B. pseudomallei BsaK contributes to caspase-1 activation, pyroptosis and IL-1β secretion in macrophages

A recent study identified the T3SS3 inner rod protein BsaK of B. pseudomallei as a stimulator of the NLRC4 inflammasome [11]. To further characterize the role of BsaK in caspase-1 activation, we generated two mutants of B. pseudomallei E8, lacking either BsaK (ΔBsaK) or flagellin FliC and BsaK (ΔFliCΔBsaK) followed by infection of macrophages. In contrast to wild-type bacteria, both ΔBsaK and ΔFliCΔBsaK were not able to activate caspases-1, -9, -7 and to cleave PARP 1.5 hours after infection (Figure 9A), indicating that B. pseudomallei BsaK is required for early caspase-1 activation. At 6 hours after infection we also found much less caspase-1 and -7 cleavage signals in ΔBsaK or ΔFliCΔBsaK infected BMM compared to wild-type infected BMM. However, after 24 hours there was no difference in activation of both caspases between these strains anymore (Figure 9A) suggesting that caspase-1 activation in the late phase of infection is BsaK-independent. Moreover, we investigated the role of BsaK in invasion and intracellular replication by infecting macrophages with wild-type bacteria and the respective mutant strains. There was no difference in invasion of macrophages between mutant strains and the wild-type. However, 3, 6 and 24 hours after infection ΔBsaK showed higher intracellular counts compared to the wild-type (Figure 9B). ΔFliCΔBsaK exhibited increased intracellular growth only at 3 hours post infection in comparison to ΔFliC. At early time points (≤6 h post infection) we found ΔBsaK and ΔFliCΔBsaK to cause significantly reduced LDH release in macrophages compared to the wild-type strain. But 24 hours after infection ΔBsaK, ΔFliCΔBsaK and the wild-type strain showed comparable release of LDH (Figure 9C). Therefore, BsaK seems to contribute to pyroptotic cell death in the early phase of B. pseudomallei infection.
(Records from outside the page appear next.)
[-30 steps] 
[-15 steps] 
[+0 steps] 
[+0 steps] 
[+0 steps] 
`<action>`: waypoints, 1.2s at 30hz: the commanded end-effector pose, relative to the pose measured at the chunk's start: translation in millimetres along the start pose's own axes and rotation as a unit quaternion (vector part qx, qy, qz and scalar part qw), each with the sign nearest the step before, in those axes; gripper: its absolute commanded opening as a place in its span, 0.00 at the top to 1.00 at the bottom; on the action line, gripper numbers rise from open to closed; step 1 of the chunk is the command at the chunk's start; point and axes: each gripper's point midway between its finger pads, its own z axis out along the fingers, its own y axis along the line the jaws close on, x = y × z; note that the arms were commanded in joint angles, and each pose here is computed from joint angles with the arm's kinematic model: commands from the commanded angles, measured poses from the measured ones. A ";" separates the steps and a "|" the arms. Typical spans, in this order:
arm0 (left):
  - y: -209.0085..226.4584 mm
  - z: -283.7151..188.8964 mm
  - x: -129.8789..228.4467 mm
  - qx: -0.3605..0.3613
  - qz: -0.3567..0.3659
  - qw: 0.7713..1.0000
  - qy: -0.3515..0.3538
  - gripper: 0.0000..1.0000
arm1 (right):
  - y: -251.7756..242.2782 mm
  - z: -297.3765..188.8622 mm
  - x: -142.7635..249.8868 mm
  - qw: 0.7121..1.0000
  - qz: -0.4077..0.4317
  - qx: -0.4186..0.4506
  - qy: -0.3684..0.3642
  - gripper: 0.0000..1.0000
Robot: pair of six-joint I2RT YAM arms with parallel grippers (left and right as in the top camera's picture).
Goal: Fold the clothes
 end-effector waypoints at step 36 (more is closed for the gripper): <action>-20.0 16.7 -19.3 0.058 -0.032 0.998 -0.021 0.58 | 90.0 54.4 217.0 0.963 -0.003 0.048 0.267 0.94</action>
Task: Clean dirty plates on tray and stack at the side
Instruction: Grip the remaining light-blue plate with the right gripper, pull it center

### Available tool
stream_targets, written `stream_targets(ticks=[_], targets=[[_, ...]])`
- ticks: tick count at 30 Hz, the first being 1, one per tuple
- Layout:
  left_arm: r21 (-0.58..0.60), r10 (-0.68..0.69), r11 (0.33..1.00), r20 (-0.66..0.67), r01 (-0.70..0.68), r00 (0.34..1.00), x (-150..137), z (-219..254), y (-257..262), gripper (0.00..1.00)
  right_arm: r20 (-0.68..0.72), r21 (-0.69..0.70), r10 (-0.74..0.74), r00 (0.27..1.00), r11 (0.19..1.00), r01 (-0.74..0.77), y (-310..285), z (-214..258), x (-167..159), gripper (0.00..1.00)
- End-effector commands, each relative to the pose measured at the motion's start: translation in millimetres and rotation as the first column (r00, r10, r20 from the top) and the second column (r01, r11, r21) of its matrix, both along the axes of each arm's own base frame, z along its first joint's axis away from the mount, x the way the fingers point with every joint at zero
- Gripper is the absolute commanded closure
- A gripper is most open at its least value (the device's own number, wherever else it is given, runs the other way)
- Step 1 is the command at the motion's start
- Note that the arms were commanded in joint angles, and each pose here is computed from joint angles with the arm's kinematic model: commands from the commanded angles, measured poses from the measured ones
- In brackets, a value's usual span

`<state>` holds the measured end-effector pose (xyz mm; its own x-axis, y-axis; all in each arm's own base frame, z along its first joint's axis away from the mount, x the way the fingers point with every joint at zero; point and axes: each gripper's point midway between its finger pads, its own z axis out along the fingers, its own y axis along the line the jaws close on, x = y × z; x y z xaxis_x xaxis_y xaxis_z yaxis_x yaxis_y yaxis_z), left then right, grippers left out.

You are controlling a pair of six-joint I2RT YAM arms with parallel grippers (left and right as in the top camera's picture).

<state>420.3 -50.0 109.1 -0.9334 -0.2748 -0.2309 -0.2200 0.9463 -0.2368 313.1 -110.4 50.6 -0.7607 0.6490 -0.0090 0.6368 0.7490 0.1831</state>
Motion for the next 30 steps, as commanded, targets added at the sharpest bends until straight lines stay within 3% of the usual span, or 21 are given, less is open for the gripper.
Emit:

In addition, absent caspase-1 processing by ΔBsaK and ΔFliCΔBsaK was attendend by significantly reduced secretion of IL-1β six hours after infection, whereas a similar IL-1β production could be detected 24 hours after infection (Figure 9D). As a B. pseudomallei mutant lacking FliC still activated caspase-1 in wild-type macrophages but a BsaK mutant did not, our data support a major importance of a functional Burkholderia T3SS3 for caspase-1 activation, pyroptosis induction and IL-1β secretion.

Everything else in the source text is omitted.